Error in rule SemiBin2Analysis: jobid: 24 input: /pb-metagenomics-tools/HiFi-MAG-Pipeline/1-long-contigs/Qps_2ml_frozen_test/Qps_2ml_frozen_test.incomplete_contigs.fasta, /pb-metagenomics-tools/HiFi-MAG-Pipeline/2-bam/Qps_2ml_frozen_test.bam output: /pb-metagenomics-tools/HiFi-MAG-Pipeline/3-semibin2/Qps_2ml_frozen_test/bins_info.tsv, /pb-metagenomics-tools/HiFi-MAG-Pipeline/3-semibin2/Qps_2ml_frozen_test log: /pb-metagenomics-tools/HiFi-MAG-Pipeline/logs/Qps_2ml_frozentest.SemiBin2Analysis.log (check log file(s) for error details) conda-env: /pb-metagenomics-tools/HiFi-MAG-Pipeline/.snakemake/conda/282ff4bae0d22589d40068be7e4c30dc shell: SemiBin single_easy_bin -i /pb-metagenomics-tools/HiFi-MAG-Pipeline/1-long-contigs/Qps_2ml_frozen_test/Qps_2ml_frozen_test.incomplete_contigs.fasta -b /pb-metagenomics-tools/HiFi-MAG-Pipeline/2-bam/Qps_2ml_frozen_test.bam -o /pb-metagenomics-tools/HiFi-MAG-Pipeline/3-semibin2/Qps_2ml_frozen_test --self-supervised --sequencing-type=long_reads --compression=none -t 24 --tag-output semibin2 --environment=global --verbose --tmpdir=/GTDB/Scratch &> /pb-metagenomics-tools/HiFi-MAG-Pipeline/logs/Qps_2ml_frozen_test.SemiBin2Analysis.log (one of the commands exited with non-zero exit code; note that snakemake uses bash strict mode!)

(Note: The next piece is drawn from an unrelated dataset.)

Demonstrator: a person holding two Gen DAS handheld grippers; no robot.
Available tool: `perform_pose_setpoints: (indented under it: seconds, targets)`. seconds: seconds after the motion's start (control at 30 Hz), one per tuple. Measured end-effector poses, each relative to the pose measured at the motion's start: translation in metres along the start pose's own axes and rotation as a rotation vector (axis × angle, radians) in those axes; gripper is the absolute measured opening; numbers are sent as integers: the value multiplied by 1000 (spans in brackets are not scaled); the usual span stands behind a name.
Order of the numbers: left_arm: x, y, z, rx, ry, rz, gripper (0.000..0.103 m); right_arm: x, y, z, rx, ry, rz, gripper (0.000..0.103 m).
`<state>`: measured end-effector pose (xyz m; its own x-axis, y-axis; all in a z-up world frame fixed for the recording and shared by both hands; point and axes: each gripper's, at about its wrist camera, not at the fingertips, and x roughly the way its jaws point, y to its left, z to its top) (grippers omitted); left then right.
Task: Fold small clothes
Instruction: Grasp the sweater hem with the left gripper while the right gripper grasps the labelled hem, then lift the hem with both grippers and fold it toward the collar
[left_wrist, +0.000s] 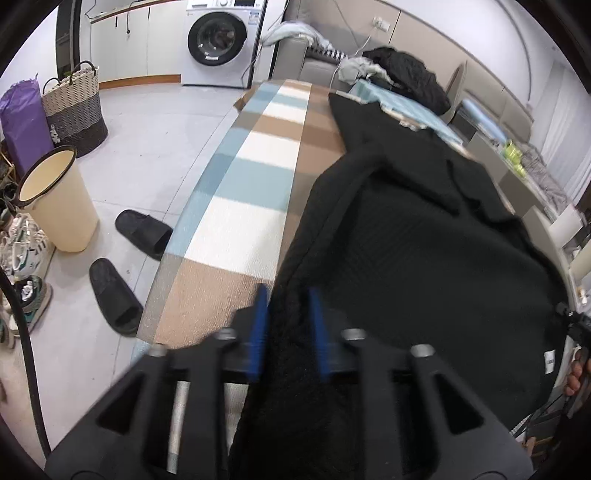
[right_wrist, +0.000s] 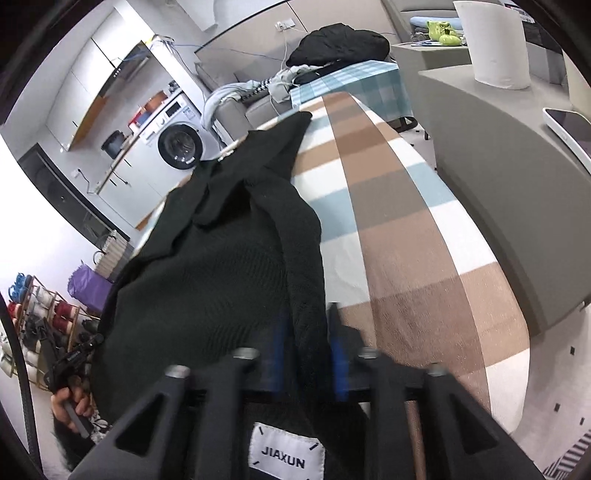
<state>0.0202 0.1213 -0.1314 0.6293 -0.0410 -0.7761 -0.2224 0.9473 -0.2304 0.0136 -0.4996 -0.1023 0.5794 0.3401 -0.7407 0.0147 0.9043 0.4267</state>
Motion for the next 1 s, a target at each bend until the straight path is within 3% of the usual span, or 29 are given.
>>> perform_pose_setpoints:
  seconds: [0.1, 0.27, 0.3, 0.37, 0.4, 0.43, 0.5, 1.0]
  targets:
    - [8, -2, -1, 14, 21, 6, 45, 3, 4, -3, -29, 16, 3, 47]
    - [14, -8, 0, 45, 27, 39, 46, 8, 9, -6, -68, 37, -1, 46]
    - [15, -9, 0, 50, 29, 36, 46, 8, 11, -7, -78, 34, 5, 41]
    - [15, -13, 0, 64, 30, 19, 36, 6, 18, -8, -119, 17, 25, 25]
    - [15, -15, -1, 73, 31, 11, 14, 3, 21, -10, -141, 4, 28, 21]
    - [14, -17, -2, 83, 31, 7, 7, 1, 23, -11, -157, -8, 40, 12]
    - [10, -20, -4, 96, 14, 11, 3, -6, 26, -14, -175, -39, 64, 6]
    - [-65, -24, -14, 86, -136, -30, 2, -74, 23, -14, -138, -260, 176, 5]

MicroSeq commented 12 months ago

I resolved this by updating the semibin version. It seems to execute now, I will follow up if it causes any downstream issues with the workflow.

Note that you need to change the channel priorities for the install to work using strict.

envs/semibin.yml name: semibin_env channels:

dportik commented 11 months ago

Hi @MicroSeq , Thanks for the information about this bug. I'll keep an eye on things as SemiBin2 continues to get updated. I had incorporated SemiBin2 into the workflow before its official release, so the command line syntax is clunky. I will want to update this to the new syntax soon, and that will require bumping the version up as well.